▶ PROBLEM TO WORK ON
Exact copies of all the lines below are needed, without the pictures.

▶ GIVEN INFORMATION

-*-

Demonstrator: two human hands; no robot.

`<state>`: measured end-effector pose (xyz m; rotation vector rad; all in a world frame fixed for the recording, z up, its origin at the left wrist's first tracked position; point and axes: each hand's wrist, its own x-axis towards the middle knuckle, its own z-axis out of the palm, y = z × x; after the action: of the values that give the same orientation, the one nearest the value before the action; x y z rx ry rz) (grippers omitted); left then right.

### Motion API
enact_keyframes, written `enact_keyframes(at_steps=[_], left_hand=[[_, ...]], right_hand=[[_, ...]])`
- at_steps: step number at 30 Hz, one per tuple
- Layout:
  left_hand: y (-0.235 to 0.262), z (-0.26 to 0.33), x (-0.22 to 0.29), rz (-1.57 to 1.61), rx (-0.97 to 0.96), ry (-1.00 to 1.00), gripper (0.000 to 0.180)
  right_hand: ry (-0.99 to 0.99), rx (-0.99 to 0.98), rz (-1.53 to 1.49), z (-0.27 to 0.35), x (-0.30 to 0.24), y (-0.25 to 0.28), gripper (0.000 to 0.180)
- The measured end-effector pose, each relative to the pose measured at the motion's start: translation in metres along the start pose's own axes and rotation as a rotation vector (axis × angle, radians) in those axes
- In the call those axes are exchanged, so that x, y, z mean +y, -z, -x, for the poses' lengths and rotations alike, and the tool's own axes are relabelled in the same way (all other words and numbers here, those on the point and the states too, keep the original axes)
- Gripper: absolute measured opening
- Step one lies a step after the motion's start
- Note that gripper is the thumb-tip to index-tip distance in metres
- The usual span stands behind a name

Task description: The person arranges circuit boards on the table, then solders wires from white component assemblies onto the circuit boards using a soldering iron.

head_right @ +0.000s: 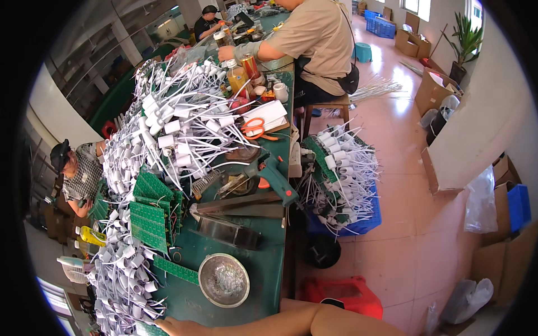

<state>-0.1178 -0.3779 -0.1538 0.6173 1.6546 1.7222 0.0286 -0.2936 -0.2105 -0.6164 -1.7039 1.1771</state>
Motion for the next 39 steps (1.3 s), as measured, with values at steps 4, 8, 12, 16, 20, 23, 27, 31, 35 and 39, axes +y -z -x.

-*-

▶ SOLUTION TO THIS PROBLEM
Demonstrator: two human hands; no robot.

`<state>`: measured end-effector pose (xyz m; rotation vector rad; all in a world frame fixed for the recording, z up, its origin at the left wrist's first tracked position; point and axes: each hand's wrist, its own x-axis towards the middle knuckle, its own z-axis out of the palm, y = z × x; after the action: of the values that give the same orientation, the one nearest the value before the action; x y z rx ry rz) (grippers omitted); left then right.

### Motion API
enact_keyframes, written `enact_keyframes(at_steps=[_], left_hand=[[_, ...]], right_hand=[[_, ...]])`
- at_steps: step number at 30 Hz, one per tuple
- Layout:
  left_hand: y (-0.235 to 0.262), z (-0.26 to 0.33), x (-0.22 to 0.29), rz (-1.57 to 1.61), rx (-0.97 to 0.96), ry (-1.00 to 1.00), gripper (0.000 to 0.180)
  right_hand: ry (-0.99 to 0.99), rx (-0.99 to 0.98), rz (-1.53 to 1.49), z (-0.27 to 0.35), x (-0.30 to 0.24), y (-0.25 to 0.28), gripper (0.000 to 0.180)
- The measured end-effector pose, each relative to the pose measured at the motion's start: translation in metres along the start pose's own axes and rotation as a rotation vector (axis × angle, radians) in those axes
- In the call those axes are exchanged, so that x, y, z mean +y, -z, -x, for the poses' lengths and rotations alike, and the tool's own axes are relabelled in the same way (all other words and numbers here, those on the point and the states too, keep the original axes)
- Gripper: absolute measured opening
- Step one lies a step after the motion's start
- Note that gripper is the thumb-tip to index-tip distance in metres
- The usual span stands behind a name

Task description: The person arranges circuit boards on the table, then solders wires from white component assemblies onto the circuit boards using a soldering iron.

head_right @ +0.000s: 

<state>-0.1178 -0.3779 -0.1538 0.6173 1.6546 1.7222 0.0286 -0.2936 -0.2105 -0.6164 -1.7039 1.1771</state>
Motion for the next 39 steps (1.3 s), as measured, with values at steps 4, 8, 12, 16, 20, 23, 27, 31, 35 and 39, axes +y -z -x.

The answer was given in full.